— Work instructions —
Provide only the number of lines in the data below that contain the string "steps".

— Data shown —
• • • • •

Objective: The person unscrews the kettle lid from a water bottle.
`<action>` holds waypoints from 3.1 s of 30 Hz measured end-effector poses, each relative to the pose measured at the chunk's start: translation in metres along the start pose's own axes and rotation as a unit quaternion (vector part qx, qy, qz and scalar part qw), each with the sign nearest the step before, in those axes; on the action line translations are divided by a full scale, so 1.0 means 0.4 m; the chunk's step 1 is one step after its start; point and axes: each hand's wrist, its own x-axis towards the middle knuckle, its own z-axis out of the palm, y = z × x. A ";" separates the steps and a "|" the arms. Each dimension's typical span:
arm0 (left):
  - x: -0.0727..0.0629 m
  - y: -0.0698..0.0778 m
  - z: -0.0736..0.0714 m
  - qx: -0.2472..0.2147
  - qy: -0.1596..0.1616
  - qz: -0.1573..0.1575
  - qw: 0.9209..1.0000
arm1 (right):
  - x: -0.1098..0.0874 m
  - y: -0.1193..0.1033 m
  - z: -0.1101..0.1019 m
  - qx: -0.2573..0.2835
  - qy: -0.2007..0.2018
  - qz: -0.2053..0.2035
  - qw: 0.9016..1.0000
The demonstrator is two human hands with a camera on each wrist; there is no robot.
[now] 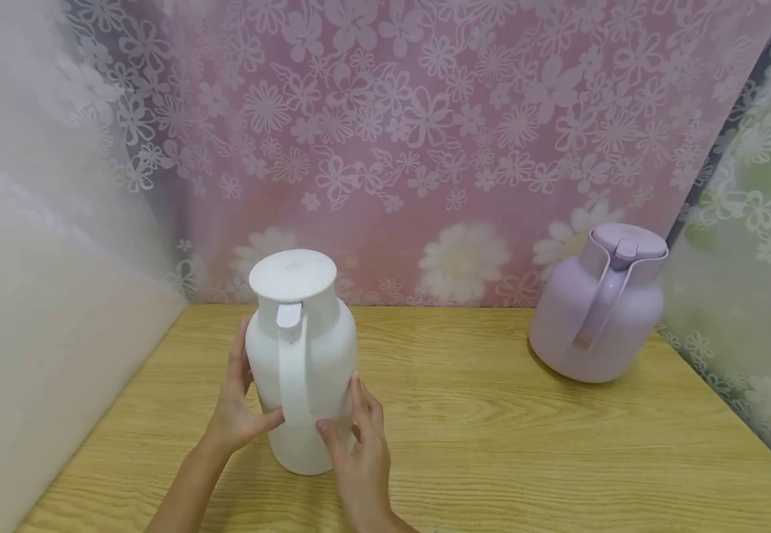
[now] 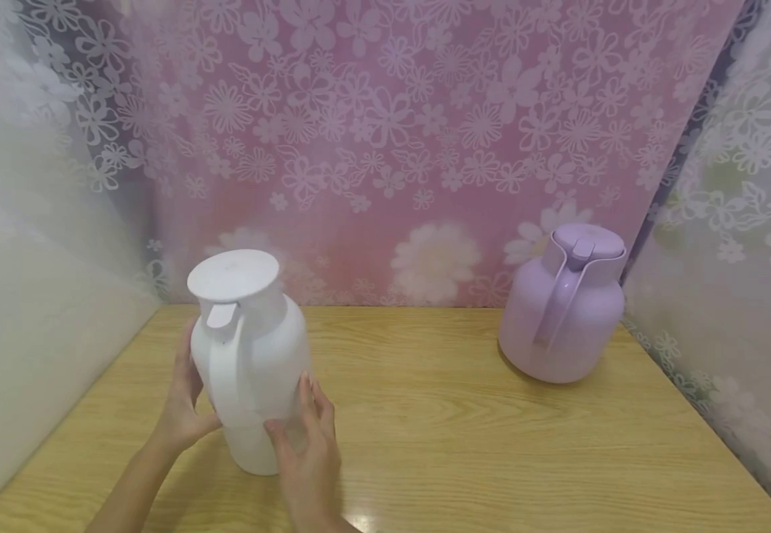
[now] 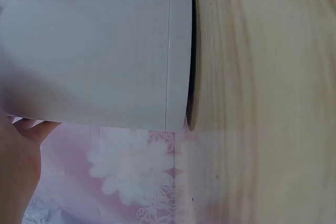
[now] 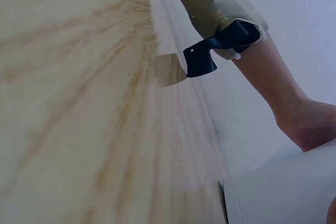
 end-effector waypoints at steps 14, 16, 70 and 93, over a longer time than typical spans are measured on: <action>-0.010 -0.019 -0.001 -0.010 0.002 0.019 1.000 | -0.001 0.004 -0.004 -0.022 -0.007 -0.011 1.000; -0.010 -0.020 0.000 -0.012 0.001 0.020 1.000 | 0.000 0.004 -0.005 -0.022 -0.006 -0.013 1.000; 0.025 0.043 -0.023 -0.004 0.064 -0.067 0.996 | 0.062 -0.124 -0.065 0.156 -0.093 -0.218 0.959; 0.301 0.220 -0.062 0.241 -0.099 0.127 0.957 | 0.117 -0.243 -0.037 0.232 -0.304 0.000 0.924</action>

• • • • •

— Output below —
2